Can you say more about the use case? What problem were you solving? How did it work exactly? Sounds interesting so I'd like to learn more.

tzury • 4 days ago

Sure.

We were building Reblaze (started 2011), a cloud WAF / DDoS-mitigation platform. Every HTTP request—good, bad, or ugly—had to be stored for offline anomaly-detection and clustering.

   Traffic profile

     - Baseline: ≈ 15 B requests/day
     - Under attack: the same 15 B can arrive in 2-3 hours

Why BigQuery (even in alpha)?

It was the only thing that could swallow that firehose and stay query-able minutes later — crucial when you’re under attack and your data source must not melt down.

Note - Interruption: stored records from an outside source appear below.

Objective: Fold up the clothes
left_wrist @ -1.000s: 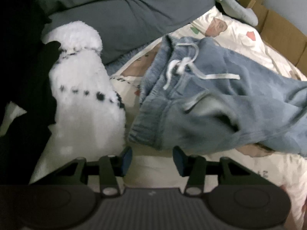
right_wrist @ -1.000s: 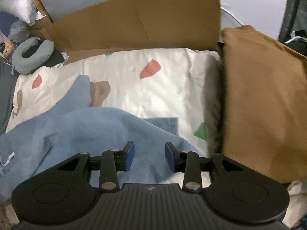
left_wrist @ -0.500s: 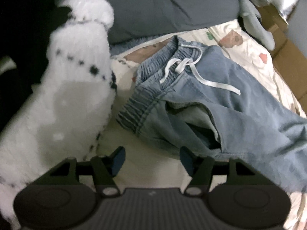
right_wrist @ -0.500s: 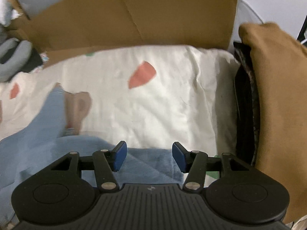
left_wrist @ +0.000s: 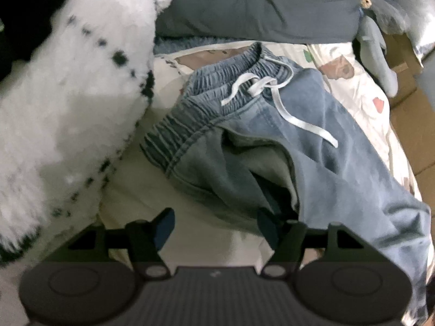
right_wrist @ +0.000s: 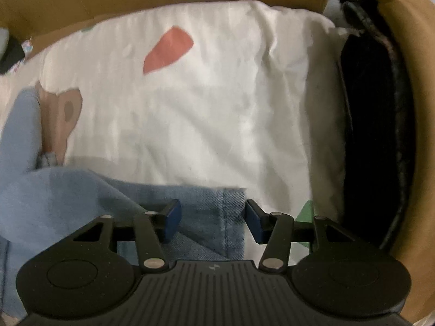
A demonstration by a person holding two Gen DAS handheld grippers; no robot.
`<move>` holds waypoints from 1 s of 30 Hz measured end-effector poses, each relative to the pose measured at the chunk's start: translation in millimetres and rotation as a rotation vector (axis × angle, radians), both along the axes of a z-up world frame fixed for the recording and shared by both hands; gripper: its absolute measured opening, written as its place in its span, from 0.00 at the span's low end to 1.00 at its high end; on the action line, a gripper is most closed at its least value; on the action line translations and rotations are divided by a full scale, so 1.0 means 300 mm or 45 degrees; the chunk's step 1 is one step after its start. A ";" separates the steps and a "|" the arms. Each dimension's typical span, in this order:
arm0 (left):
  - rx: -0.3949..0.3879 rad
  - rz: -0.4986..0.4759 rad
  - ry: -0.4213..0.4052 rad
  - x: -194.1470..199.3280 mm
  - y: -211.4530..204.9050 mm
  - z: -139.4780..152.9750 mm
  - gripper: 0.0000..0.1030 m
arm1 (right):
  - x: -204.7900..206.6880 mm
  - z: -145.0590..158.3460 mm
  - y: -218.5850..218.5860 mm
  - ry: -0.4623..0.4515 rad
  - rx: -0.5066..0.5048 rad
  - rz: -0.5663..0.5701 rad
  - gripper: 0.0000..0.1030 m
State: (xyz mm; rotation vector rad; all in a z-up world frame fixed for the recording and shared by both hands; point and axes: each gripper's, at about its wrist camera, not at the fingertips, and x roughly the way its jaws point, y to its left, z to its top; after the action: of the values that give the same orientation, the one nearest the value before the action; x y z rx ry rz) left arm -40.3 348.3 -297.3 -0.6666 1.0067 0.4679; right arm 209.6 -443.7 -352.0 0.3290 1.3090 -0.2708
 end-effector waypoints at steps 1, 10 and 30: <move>-0.011 0.021 -0.005 -0.003 0.002 -0.004 0.68 | 0.000 0.002 0.001 0.006 -0.038 0.010 0.16; -0.166 0.258 -0.131 -0.062 0.025 -0.046 0.69 | -0.043 0.174 -0.029 -0.167 -0.099 0.068 0.00; -0.208 0.408 -0.295 -0.060 0.053 -0.031 0.05 | -0.156 0.574 -0.074 -0.461 -0.220 0.089 0.00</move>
State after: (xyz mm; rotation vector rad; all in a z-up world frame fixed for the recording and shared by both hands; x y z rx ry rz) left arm -58.4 364.2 -306.5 -1.0128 0.7251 0.5766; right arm 162.8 -466.0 -179.8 0.1746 0.9317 -0.2499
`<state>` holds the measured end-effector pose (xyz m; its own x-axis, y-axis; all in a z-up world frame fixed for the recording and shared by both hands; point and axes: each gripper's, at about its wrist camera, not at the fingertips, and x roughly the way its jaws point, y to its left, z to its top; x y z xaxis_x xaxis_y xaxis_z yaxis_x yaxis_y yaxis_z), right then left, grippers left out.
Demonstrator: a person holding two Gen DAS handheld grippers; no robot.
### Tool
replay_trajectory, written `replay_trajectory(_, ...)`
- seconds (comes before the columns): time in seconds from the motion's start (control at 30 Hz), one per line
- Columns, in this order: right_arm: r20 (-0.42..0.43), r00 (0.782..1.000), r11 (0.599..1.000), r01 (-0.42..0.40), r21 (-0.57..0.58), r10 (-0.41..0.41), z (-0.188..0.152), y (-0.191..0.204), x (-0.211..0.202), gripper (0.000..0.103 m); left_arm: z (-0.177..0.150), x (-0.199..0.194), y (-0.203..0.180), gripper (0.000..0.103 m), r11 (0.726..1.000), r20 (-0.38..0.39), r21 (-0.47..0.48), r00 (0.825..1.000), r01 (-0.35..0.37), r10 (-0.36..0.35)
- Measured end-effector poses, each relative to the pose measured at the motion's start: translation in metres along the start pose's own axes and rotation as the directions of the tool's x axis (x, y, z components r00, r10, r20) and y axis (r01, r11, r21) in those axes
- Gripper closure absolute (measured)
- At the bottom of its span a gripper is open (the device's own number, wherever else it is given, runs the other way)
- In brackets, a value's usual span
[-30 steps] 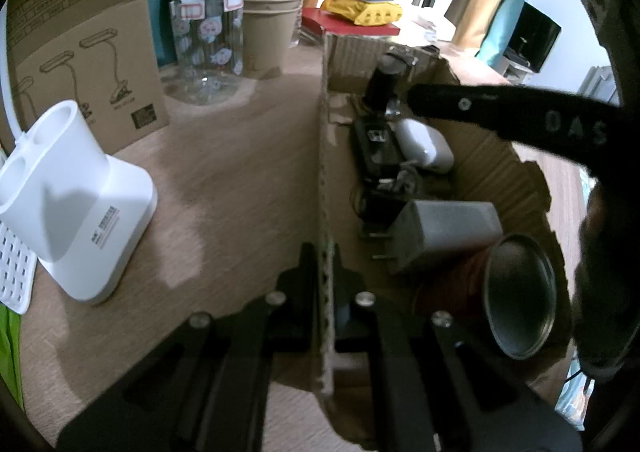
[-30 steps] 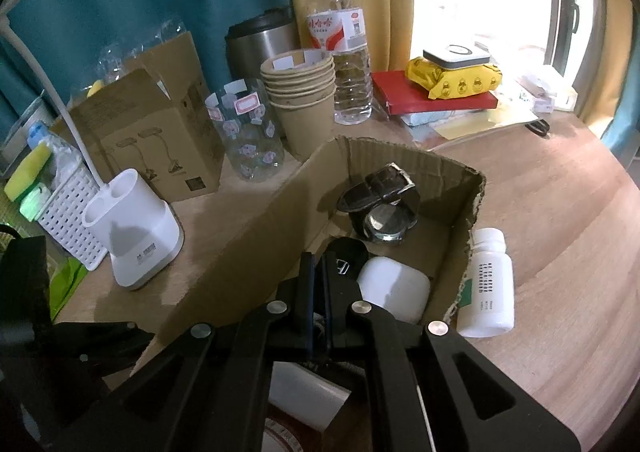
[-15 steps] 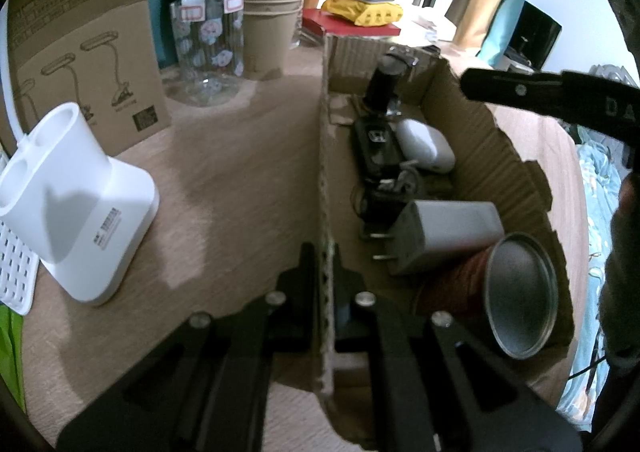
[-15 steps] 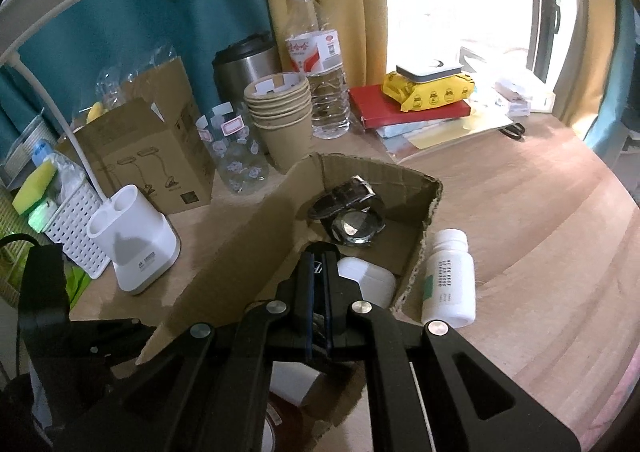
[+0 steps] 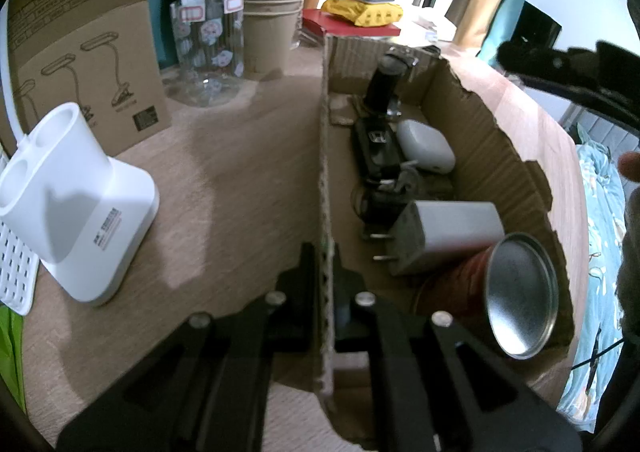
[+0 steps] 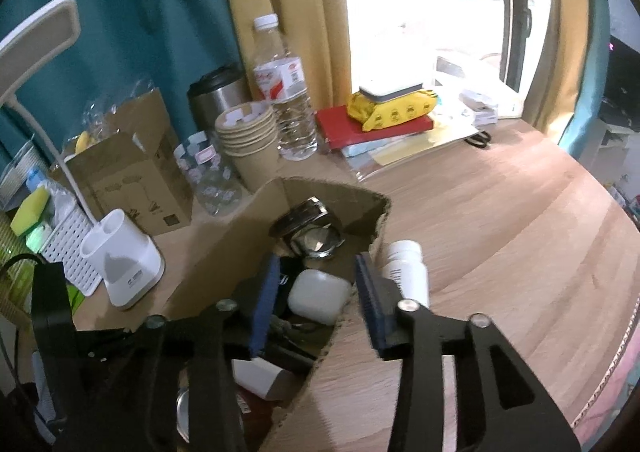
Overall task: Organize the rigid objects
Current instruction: 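Move the right gripper to the white pill bottle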
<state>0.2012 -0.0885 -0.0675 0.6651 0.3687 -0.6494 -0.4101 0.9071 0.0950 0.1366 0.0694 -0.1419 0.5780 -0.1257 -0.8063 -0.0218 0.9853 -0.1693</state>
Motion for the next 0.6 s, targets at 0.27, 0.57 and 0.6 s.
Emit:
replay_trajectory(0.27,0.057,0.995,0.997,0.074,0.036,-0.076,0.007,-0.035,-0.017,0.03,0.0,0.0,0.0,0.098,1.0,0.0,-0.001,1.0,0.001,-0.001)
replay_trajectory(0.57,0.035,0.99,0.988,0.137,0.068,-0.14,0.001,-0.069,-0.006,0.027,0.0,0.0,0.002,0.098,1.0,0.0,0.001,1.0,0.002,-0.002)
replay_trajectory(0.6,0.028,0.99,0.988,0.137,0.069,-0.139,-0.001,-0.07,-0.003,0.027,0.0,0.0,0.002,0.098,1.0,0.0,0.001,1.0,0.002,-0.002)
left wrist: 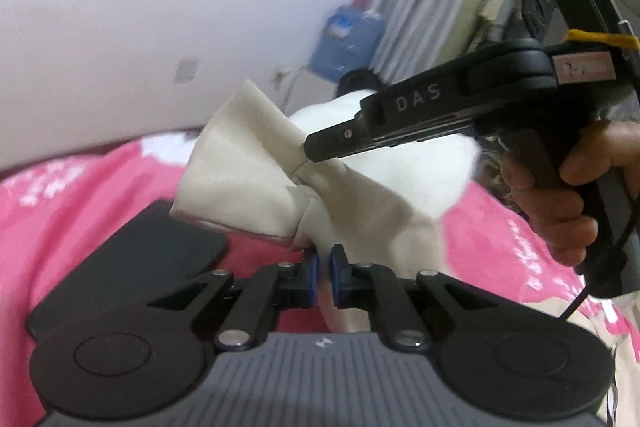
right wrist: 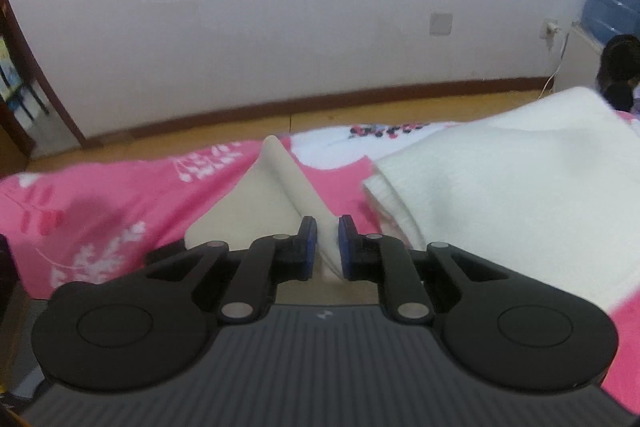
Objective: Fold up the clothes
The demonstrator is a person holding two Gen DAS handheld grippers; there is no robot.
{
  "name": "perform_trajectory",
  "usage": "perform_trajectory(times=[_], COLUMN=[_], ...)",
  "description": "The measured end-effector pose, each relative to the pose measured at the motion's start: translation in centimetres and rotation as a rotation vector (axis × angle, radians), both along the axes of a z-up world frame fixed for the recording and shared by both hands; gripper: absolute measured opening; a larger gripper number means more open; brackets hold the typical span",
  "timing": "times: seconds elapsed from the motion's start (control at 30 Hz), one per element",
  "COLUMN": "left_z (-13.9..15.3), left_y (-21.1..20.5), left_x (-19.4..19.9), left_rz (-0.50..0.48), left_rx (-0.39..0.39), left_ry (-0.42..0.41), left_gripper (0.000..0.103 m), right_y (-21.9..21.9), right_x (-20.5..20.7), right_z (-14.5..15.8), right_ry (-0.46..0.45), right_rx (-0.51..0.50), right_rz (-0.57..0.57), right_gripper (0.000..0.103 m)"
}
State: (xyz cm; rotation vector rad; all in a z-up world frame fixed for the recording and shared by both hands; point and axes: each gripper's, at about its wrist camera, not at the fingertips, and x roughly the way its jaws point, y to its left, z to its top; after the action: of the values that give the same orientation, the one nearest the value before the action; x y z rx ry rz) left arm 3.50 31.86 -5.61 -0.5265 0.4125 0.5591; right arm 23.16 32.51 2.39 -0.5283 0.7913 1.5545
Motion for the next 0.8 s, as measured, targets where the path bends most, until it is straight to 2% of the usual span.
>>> perform_trajectory(times=[0.2, 0.33, 0.63, 0.8], left_z=[2.9, 4.6, 7.2, 7.1], left_y=[-3.8, -6.2, -13.2, -17.5], left_x=[-0.2, 0.0, -0.1, -0.1], left_rz=[-0.136, -0.229, -0.479, -0.654], left_rx=[0.123, 0.164, 0.263, 0.329], left_ry=[-0.077, -0.120, -0.173, -0.155], left_gripper=[0.008, 0.008, 0.008, 0.008], right_y=[-6.9, -12.1, -23.9, -31.4], right_x=[1.2, 1.6, 0.8, -0.1], right_z=[4.6, 7.1, 9.2, 8.5], right_ry=[0.018, 0.009, 0.056, 0.114], right_rx=[0.085, 0.129, 0.219, 0.233], right_rz=[-0.104, -0.195, -0.418, -0.558], right_gripper=[0.011, 0.010, 0.010, 0.009])
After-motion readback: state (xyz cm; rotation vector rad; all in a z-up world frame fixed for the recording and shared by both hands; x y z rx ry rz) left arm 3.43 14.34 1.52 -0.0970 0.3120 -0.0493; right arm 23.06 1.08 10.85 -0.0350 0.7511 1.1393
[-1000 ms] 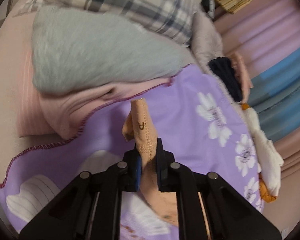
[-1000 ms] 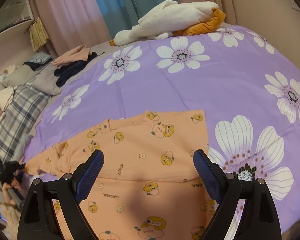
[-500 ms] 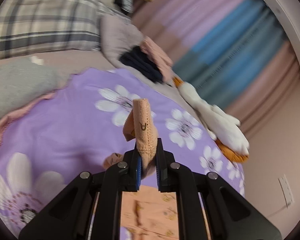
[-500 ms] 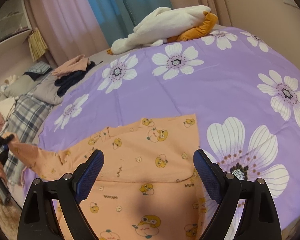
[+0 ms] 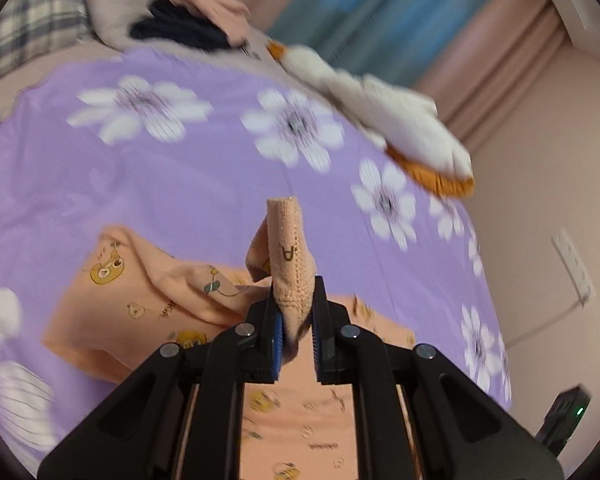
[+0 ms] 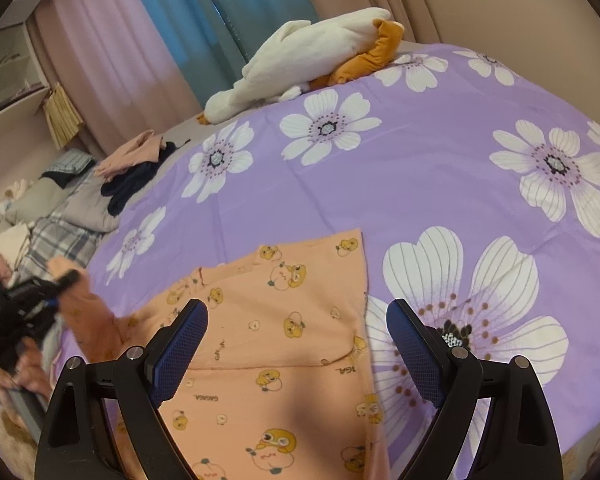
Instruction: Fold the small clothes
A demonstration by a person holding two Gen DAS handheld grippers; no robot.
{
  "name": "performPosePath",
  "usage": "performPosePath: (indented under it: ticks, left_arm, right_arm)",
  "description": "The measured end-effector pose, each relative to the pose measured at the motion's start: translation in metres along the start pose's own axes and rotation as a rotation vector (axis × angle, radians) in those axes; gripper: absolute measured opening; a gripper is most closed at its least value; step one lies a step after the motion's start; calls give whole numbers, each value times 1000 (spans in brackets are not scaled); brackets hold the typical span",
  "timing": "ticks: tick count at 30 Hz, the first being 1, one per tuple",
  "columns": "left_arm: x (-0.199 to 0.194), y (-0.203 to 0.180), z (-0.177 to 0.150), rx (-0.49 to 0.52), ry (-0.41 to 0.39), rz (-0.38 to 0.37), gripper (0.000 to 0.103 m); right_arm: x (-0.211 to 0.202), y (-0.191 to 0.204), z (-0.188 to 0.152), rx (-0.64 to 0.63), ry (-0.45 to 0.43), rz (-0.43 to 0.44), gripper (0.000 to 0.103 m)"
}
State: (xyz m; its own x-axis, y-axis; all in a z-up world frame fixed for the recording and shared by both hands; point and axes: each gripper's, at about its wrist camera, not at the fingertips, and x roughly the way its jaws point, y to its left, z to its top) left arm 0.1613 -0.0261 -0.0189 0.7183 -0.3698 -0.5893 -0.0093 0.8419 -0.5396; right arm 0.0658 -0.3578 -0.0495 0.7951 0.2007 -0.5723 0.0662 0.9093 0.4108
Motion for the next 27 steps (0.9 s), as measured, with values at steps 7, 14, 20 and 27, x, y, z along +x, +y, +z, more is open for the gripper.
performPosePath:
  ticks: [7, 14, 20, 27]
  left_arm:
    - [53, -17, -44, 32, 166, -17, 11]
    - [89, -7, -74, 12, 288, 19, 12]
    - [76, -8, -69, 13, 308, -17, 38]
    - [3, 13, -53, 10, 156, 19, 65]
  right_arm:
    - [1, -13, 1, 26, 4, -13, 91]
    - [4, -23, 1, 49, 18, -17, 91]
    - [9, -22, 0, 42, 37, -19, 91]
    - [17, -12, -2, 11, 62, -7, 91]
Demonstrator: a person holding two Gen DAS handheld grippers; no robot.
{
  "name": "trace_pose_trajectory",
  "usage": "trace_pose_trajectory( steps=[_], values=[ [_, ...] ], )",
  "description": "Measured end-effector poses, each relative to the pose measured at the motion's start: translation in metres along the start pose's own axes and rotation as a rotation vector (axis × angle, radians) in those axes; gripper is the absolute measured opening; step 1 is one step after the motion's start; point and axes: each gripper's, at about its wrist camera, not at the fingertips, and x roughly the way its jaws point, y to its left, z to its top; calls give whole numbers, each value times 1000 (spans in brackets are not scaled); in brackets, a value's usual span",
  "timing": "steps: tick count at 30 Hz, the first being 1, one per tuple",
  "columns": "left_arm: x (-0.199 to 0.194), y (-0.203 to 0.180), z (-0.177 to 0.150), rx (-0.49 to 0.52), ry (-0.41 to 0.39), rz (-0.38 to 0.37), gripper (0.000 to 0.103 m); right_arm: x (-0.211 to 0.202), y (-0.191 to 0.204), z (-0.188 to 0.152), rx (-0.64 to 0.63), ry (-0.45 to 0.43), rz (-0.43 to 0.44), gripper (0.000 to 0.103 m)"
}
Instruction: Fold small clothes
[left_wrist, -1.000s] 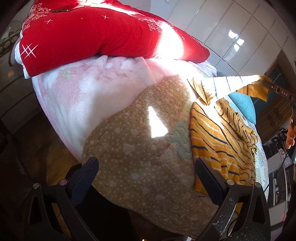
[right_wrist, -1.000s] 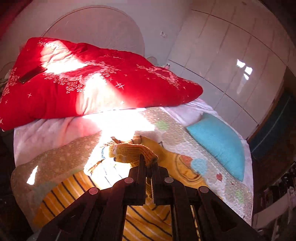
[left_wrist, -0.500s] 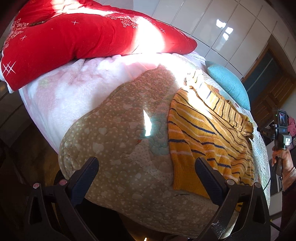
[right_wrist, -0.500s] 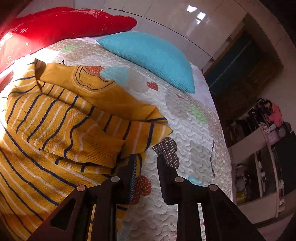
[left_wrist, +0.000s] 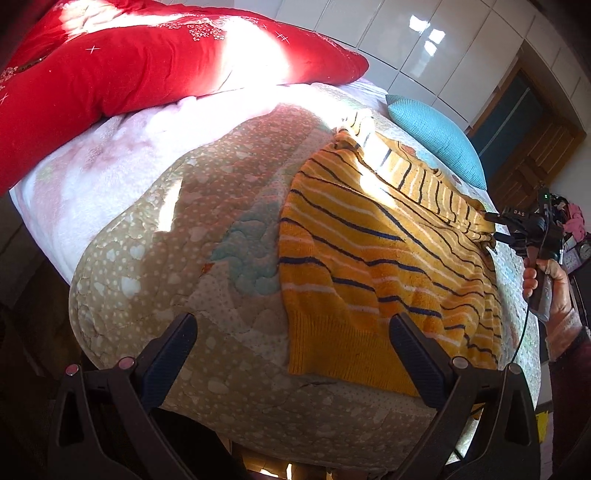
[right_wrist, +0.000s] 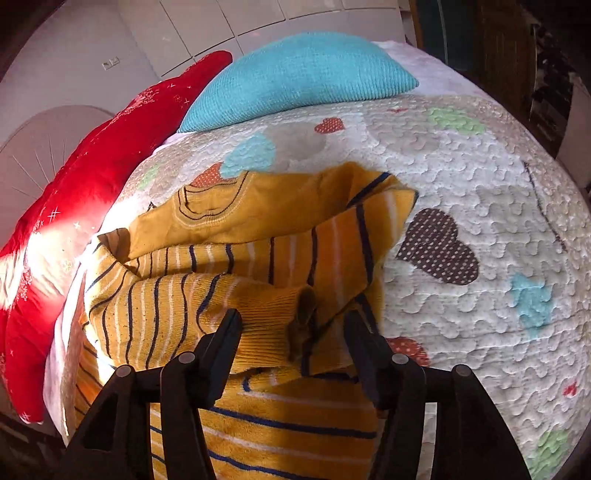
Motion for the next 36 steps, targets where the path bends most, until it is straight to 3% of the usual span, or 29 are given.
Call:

Pipeline (all shell + cron)

Edge nodes → write JSON logs locally and a local cron push to Cloud Storage

Tiny VM with a cron loop

   - Scans `pending/`, composes many small blobs into one “max-size” blob in `processing/`.
   - Executes `bq load …` into the customer’s isolated dataset.
   - On success, moves the blob to `done/`; on failure, drops it back to `pending/`.

Downstream ML/alerting* pulls straight from BigQuery

That handful of `gsutil`, `bq`, and `mv` commands moved multiple petabytes a week without losing a byte. Later pipelines—Dataflow, Logstash, etc.—never matched its throughput or reliability.